Try it ▸ Word for word, retype the lines from the one containing "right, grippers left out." to the one containing "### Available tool" below, keeping both end lines and dropping the pictures.

Data for this task ▸
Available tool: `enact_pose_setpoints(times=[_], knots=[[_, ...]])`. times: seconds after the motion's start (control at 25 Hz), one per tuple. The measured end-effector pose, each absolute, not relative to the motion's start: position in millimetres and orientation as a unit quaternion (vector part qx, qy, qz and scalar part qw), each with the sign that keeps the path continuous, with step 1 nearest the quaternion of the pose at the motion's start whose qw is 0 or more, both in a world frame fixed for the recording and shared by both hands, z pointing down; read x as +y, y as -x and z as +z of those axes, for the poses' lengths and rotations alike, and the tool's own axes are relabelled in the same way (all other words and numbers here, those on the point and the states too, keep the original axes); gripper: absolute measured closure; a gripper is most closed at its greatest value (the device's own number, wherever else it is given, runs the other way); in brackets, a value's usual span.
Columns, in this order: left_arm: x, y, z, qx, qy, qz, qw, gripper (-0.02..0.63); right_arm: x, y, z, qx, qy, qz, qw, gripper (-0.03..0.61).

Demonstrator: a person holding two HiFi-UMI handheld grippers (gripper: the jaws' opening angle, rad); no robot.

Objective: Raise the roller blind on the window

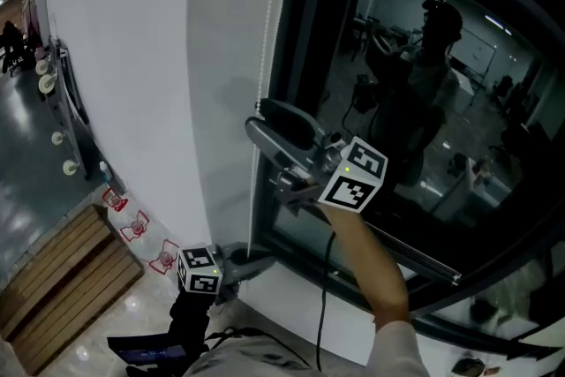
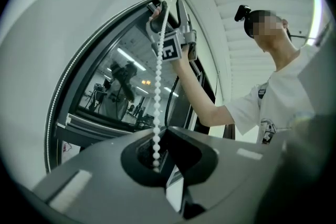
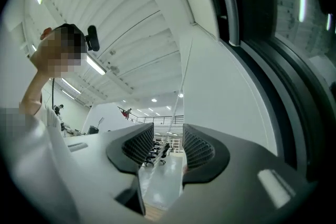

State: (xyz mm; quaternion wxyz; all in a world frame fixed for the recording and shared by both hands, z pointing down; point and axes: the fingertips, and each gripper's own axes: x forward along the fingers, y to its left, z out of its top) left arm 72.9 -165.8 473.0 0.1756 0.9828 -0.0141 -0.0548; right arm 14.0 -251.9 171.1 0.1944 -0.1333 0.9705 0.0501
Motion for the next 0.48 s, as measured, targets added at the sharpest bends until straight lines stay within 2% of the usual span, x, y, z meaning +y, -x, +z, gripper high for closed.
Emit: enact_pose_setpoints(times=[0.32,0.48], knots=[[-174,-71,468,-0.021,-0.984,-0.060,0.165,0.615,-269,-21,68,0.961,0.140,0.108,0.215,0.420],[-177,-72,468,-0.020,-0.984,-0.063,0.165,0.615,-278,-18,48,0.960,0.139,0.116,0.211,0.446]])
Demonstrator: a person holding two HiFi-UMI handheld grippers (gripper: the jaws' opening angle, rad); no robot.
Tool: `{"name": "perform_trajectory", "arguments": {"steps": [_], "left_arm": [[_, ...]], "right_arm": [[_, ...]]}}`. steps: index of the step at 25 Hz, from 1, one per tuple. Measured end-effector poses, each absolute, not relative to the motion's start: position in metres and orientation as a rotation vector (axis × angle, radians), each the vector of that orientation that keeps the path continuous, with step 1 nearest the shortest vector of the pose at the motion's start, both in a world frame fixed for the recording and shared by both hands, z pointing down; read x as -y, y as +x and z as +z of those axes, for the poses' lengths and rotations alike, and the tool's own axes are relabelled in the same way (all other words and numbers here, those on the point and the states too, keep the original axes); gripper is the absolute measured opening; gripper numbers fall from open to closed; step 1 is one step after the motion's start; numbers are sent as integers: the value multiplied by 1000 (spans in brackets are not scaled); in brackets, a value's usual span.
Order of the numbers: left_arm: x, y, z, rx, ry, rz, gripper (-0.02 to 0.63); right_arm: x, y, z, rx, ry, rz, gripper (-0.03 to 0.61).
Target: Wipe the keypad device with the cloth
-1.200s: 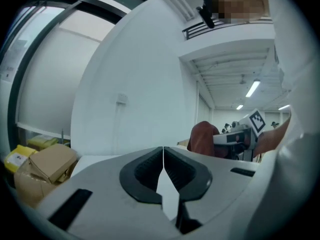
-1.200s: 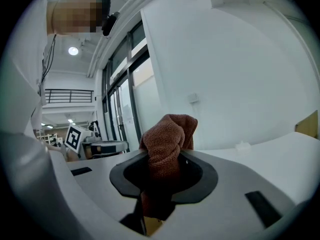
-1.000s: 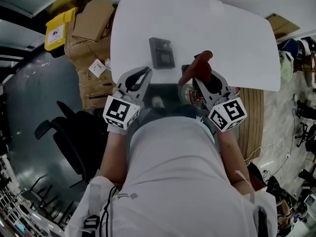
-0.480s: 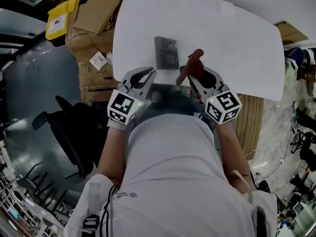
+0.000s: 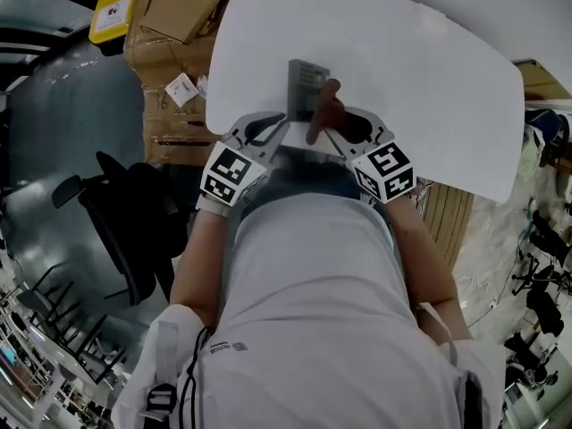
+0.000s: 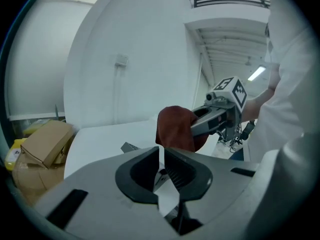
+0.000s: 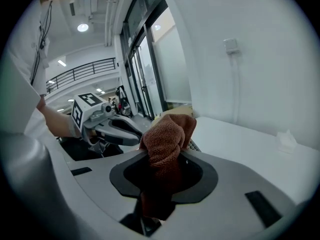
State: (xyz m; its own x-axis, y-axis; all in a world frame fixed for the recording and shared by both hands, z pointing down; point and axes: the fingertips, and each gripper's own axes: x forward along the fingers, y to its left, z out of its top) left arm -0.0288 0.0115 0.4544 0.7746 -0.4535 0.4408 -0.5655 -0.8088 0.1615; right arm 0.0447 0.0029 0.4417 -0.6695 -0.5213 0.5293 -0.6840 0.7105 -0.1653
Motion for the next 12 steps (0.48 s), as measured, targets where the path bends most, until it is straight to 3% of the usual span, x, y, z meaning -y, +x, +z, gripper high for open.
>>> {"name": "perform_trajectory", "arguments": {"steps": [4, 6, 12], "left_arm": [[-12, -28, 477, 750, 2674, 650, 27], [-10, -27, 485, 728, 2671, 682, 97], [-10, -22, 518, 640, 2674, 813, 108]], "right_arm": [[4, 37, 461, 2442, 853, 517, 100], [6, 34, 470, 2429, 819, 531, 100], [6, 24, 496, 2391, 736, 604, 100]]}}
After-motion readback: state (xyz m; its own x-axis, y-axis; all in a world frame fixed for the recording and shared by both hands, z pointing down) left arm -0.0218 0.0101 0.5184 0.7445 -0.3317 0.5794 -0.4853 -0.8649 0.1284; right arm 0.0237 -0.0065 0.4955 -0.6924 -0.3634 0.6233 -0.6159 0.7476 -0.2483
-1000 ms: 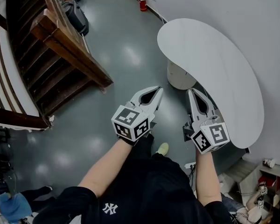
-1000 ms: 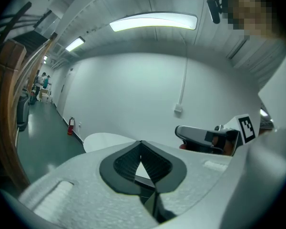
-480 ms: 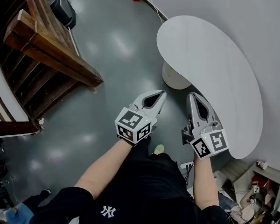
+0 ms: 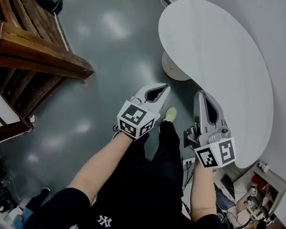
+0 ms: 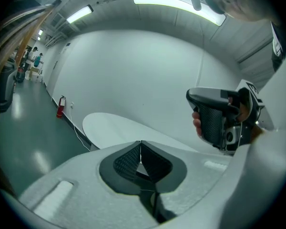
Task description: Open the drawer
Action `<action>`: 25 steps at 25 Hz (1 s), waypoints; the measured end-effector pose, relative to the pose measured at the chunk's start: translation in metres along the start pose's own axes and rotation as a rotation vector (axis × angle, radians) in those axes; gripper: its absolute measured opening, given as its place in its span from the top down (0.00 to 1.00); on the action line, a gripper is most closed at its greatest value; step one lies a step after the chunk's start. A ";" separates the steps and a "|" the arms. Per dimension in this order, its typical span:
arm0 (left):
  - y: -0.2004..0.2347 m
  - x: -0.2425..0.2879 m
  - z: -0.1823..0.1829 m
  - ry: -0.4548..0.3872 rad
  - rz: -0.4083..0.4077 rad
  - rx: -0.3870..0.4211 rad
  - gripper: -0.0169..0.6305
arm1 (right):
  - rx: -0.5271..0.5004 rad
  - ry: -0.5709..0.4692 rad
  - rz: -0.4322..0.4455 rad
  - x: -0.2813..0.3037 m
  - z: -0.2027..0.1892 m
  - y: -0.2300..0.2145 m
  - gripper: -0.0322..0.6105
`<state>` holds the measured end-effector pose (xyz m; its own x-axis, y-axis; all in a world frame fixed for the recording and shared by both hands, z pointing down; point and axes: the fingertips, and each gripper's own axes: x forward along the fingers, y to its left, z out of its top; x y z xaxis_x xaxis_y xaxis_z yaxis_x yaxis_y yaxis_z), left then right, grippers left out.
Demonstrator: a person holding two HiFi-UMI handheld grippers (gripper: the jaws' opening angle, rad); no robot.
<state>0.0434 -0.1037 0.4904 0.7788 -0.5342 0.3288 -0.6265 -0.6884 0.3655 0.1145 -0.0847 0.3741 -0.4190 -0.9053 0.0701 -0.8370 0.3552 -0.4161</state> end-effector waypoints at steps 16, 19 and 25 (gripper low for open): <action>-0.029 0.066 -0.030 -0.074 -0.042 0.181 0.95 | -0.280 -0.021 -0.034 -0.024 0.013 0.005 0.93; -0.006 0.092 -0.048 -0.075 -0.038 0.201 0.94 | -0.298 -0.029 -0.019 -0.005 -0.002 -0.003 0.93; 0.006 0.130 -0.068 -0.070 -0.047 0.264 0.82 | -0.315 -0.044 0.004 -0.001 -0.014 -0.011 0.93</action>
<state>0.1389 -0.1437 0.5944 0.8131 -0.5246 0.2522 -0.5666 -0.8126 0.1363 0.1189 -0.0845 0.3916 -0.4129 -0.9104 0.0267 -0.9059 0.4075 -0.1151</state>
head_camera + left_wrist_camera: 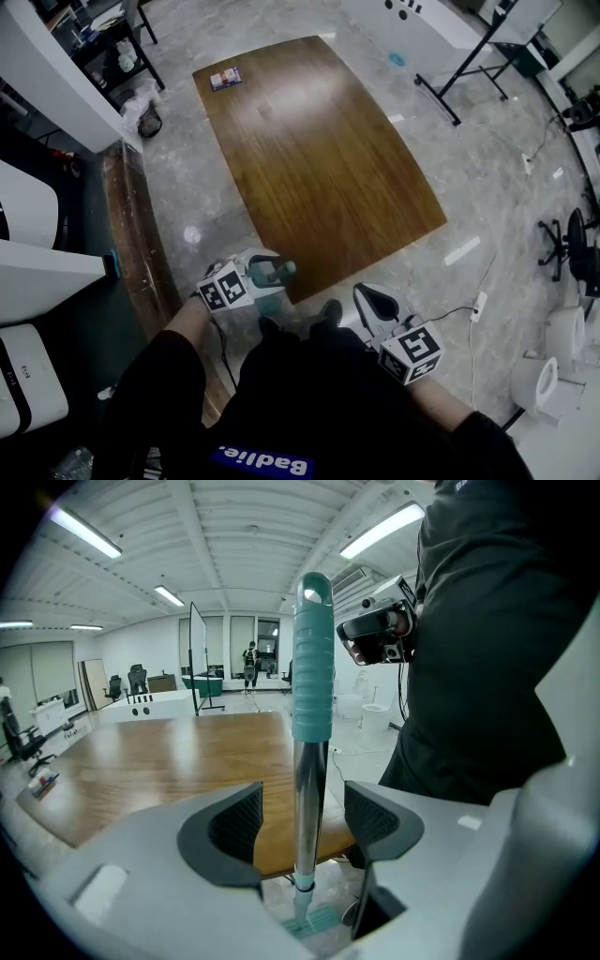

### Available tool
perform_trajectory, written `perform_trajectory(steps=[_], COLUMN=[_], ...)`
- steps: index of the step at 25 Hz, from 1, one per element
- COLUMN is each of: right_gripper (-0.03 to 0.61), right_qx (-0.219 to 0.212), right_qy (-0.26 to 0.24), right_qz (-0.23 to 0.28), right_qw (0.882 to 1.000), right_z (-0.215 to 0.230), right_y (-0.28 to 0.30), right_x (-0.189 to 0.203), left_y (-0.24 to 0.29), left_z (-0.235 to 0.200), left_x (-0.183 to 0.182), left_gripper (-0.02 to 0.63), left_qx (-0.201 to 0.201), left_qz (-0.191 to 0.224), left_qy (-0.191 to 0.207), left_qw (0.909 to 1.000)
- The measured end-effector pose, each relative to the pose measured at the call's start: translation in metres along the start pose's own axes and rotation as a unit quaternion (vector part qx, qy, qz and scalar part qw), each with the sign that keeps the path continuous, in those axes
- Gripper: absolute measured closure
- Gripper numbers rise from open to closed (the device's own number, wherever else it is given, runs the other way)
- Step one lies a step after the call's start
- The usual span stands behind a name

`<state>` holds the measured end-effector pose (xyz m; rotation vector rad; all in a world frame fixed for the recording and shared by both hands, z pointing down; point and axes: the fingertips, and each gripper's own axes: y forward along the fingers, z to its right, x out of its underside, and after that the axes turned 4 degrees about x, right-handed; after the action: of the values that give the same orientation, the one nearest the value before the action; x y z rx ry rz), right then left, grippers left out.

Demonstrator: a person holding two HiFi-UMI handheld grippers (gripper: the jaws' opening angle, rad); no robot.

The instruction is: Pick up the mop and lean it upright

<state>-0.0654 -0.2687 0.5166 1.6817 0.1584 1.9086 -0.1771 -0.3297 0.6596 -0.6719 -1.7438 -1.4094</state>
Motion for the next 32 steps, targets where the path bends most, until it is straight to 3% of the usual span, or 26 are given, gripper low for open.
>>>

Result of this task ▸
`<state>` holds the measured end-effector pose (xyz m; its own x-axis, y-axis; all in a world frame fixed for the recording and shared by both hands, z pointing down; point and axes: the fingertips, and each gripper's own axes: x forward along the fingers, y to its left, z out of its top; x y z xaxis_x xaxis_y xaxis_z yaxis_x yaxis_y yaxis_z), left then right, grippers left out.
Demonstrator: a person holding two HiFi-UMI handheld grippers (gripper: the jaws' opening angle, rad); no robot.
<state>0.0434 -0.1037 0.4904 0.7788 -0.5342 0.3288 -0.6265 -0.6884 0.3655 0.1145 -0.0847 0.3741 -0.4190 -0.9053 0.0701 -0.8370 0.3552 -0.4161</state> end-effector waypoints at steps 16, 19 and 25 (gripper low for open): <action>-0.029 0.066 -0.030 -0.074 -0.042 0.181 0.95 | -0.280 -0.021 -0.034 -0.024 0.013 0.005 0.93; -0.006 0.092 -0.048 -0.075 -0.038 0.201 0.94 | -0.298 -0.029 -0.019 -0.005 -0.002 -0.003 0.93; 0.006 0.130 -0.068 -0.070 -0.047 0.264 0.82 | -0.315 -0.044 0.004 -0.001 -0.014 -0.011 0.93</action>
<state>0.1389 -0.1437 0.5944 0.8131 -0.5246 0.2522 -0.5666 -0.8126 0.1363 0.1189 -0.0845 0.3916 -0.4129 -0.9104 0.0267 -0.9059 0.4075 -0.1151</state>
head_camera + left_wrist_camera: 

### Available tool

There is nothing else to this exercise.